**The task:**
Copy the listing below line for line, from its opening line to the one with "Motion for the", both included; stop there.

(Given material Opens)

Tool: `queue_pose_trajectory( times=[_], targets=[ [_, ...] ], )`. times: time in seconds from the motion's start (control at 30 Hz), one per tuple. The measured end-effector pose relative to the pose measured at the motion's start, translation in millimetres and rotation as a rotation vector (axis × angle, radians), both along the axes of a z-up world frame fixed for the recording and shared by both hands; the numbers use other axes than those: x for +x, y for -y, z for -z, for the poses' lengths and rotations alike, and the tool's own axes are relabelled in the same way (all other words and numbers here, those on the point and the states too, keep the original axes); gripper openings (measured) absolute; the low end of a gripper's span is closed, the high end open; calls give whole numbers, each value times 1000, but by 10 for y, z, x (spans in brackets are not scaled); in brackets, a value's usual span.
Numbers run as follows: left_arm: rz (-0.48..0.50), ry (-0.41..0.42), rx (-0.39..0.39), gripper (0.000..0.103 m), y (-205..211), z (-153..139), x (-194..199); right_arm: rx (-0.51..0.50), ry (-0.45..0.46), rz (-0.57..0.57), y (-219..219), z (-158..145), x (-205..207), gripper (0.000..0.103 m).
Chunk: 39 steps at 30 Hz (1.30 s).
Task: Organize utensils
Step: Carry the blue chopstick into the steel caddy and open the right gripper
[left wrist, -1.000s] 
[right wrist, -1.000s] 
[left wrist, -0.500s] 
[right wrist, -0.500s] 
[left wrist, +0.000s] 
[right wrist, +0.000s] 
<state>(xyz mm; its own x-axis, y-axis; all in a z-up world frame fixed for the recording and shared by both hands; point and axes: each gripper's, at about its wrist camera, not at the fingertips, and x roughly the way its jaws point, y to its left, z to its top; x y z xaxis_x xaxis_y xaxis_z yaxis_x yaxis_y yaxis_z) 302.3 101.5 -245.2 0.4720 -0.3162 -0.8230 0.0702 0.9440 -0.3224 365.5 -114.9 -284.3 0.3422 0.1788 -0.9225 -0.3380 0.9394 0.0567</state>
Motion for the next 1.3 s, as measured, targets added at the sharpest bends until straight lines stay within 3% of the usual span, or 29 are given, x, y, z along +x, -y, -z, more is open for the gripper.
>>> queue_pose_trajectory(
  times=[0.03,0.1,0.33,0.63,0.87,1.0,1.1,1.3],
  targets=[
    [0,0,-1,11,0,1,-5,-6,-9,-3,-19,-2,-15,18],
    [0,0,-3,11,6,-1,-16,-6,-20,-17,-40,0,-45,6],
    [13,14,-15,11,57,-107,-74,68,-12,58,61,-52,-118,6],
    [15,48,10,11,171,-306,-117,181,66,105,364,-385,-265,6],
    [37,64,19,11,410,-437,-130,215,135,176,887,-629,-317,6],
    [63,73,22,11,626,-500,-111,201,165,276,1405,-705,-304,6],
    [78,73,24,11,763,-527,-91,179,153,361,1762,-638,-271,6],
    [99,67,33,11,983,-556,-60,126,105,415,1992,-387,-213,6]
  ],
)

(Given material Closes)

**Answer below:**
Tool: `queue_pose_trajectory( times=[_], targets=[ [_, ...] ], )`. times: time in seconds from the motion's start (control at 30 Hz), one per tuple. The measured end-effector pose relative to the pose measured at the motion's start, translation in millimetres and rotation as a rotation vector (axis × angle, radians), both along the axes of a z-up world frame fixed for the recording and shared by both hands; the numbers use other axes than those: x for +x, y for -y, z for -z, for the poses' lengths and rotations alike, and the tool's own axes are relabelled in the same way (all other words and numbers here, those on the point and the states too, keep the original axes); gripper openings (measured) absolute; the low end of a gripper's span is closed, the high end open; calls give whole numbers, each value times 1000, but by 10 for y, z, x (spans in brackets are not scaled); in brackets, a value's usual span.
Numbers run as follows: left_arm: rz (-0.48..0.50), ry (-0.41..0.42), rx (-0.39..0.39), gripper (0.000..0.103 m), y (-205..211), z (-153..139), x (-194..199); right_arm: rx (-0.51..0.50), ry (-0.45..0.46), rz (-0.57..0.57), y (-219..219), z (-158..145), x (-205..207), gripper (0.000..0.103 m).
Chunk: 39 steps at 30 Hz (1.30 s).
Task: Organize utensils
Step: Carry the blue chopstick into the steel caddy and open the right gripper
[left wrist, -1.000s] 
[right wrist, -1.000s] 
[left wrist, -0.500s] 
[right wrist, -0.500s] 
[left wrist, +0.000s] 
[right wrist, +0.000s] 
<state>(xyz mm; its own x-axis, y-axis; all in a z-up world frame fixed for the recording and shared by both hands; point and axes: each gripper's, at about its wrist camera, not at the fingertips, and x roughly the way its jaws point, y to its left, z to its top; x y z xaxis_x xaxis_y xaxis_z yaxis_x yaxis_y yaxis_z) 302.3 101.5 -245.2 0.4720 -0.3162 -0.8230 0.0702 0.9440 -0.3224 365.5 -114.9 -284.3 0.3422 0.1788 -0.9225 -0.3380 0.9394 0.0567</state>
Motion for the next 1.3 s, as measured, targets added at the sharpest bends until straight lines stay within 3% of the usual span, or 29 are given, x, y, z along +x, -y, -z, more is open for the gripper.

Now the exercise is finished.